When your client approaches you with a store request similar to the examples above, you have two options to accommodate them. The first is utilizing Permissions Technology, which is a standard feature in Bright Sites. When using Permissions, users will need to log into the store to see the settings assigned to them. A Micro Store is a custom store configuration (add-on) which allows you to have multiple stores under one “anchor” Bright Sites store.

What are the similarities? Both Permissions and Micro Stores lets you control what the shopper can see and experience in the store such as categories/products, logos, payment methods, shipping methods, and administrative areas. Permissions and Micro Stores are based on group settings. For example, you can group users together based on their corporate department or school. When using Permissions or Micro Stores – everything is managed in one store including the products and the reports.

Now that we’ve got that covered, let’s talk about the differences between Permissions and Micro Stores.

Program Access

The biggest difference between the two lies in how the shoppers will access their program. In a Permissions Store, it is based on login. If the store is public, users can shop without an account; if the store is private, users are forced to log in upon arrival or checkout; if the store is a hybrid, it is a public store with login access for certain group permissions.  For example, if Joe from the Marketing Department needs to see the products available just for his department, once he logs into the store, he’ll be able to see those settings.

Store Access Example – Permissions

In a Micro Store, shoppers will access their program based on choice or code. They arrive on a landing page first and you have three options for allowing users to access their programs. The first is to allow the user to see all Micro Stores and enter without a passcode. The second is to allow all users to see all Micro Stores but need a passcode to enter their particular Micro Store. And the third option is to keep all Micro Stores private and require a passcode on the landing page.

Store Access Example – Micro Stores

How Will Users Shop?

The next thing to keep in mind when deciding between a Permissions Store is to ask – how will the users shop? In a Permissions Store, it is restrictive to the login. Going back to our example above, when Joe logs into the store, he’ll see the settings for the Marketing Department because that’s his department and that is where he will always shop. A Permissions store allows you and your client to control who is shopping and what settings they can experience (categories/products, logos, payments, shipping).  In a Micro Store scenario, you can give users the option to access other Micro Stores. For example, you have a store set up for a school district that includes several schools. A parent has a kid in high school and another in elementary school, they will need to access both stores to purchase uniforms or supplies.

Store Branding

Another big difference between a Permissions Store and a Micro Store is in the store design and branding. In a Permissions Store, it is one store design (because it is one store). In a Micro Store, you maintain the overall branding of the anchor store but can give each Micro Store its own identity through a customized landing page. It’s important to note that if your client needs a store branded just for them, a Micro Store is not a good option.

Is it a Standard Feature?

Permission functionality is a standard feature in Bright Sites and it is easy to set up and configure yourself. Micro Stores requires custom configuration and design from our team. It is an add-on feature.

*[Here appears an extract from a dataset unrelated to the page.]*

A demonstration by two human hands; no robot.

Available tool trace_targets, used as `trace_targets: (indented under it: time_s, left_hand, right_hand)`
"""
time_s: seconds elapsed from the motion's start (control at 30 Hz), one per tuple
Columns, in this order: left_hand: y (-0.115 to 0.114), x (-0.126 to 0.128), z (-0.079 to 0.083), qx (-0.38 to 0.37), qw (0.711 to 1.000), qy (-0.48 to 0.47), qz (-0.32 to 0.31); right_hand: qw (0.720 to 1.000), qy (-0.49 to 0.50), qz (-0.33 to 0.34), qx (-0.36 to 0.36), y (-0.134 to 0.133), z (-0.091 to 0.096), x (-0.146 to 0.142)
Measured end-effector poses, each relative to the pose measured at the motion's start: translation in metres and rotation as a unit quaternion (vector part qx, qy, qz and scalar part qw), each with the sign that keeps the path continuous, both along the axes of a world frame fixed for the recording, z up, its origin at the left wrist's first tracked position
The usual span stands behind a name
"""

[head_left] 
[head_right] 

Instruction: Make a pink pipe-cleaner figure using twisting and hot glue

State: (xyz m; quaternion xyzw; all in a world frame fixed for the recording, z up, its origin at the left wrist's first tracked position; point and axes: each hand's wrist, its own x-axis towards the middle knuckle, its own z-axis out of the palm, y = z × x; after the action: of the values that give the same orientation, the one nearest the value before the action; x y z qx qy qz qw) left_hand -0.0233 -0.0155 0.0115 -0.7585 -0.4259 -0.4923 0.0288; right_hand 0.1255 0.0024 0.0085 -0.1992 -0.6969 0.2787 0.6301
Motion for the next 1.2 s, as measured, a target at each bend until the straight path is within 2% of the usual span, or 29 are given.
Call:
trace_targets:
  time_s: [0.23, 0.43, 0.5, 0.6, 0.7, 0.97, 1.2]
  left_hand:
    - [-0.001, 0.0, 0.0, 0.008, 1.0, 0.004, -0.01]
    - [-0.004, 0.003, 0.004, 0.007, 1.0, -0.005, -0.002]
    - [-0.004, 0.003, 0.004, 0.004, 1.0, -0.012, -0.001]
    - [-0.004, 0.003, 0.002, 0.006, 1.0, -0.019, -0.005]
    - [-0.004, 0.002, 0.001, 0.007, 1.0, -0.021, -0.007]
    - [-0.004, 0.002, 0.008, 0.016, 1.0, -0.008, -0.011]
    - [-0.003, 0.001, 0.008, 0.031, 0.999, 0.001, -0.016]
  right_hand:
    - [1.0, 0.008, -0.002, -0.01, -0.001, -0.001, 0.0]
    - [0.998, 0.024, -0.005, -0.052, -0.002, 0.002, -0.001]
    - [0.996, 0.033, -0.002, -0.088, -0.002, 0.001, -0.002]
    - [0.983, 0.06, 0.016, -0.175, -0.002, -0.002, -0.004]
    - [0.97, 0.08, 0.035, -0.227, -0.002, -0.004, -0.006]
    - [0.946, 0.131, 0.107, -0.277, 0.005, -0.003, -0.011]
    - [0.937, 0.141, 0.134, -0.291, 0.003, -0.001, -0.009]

How do you know what’s best for your client?

Still stuck on deciding which option, Permissions or Micro Stores, is best for your client? There are three questions you need to ask your client:

How will users access their program or privileges?

Will the user always have the same shopping experience?

Does the store need to be branded specifically for the organization?

These questions are fairly simple but will tell you everything you need to know to make a decision. As always, we are here to help you!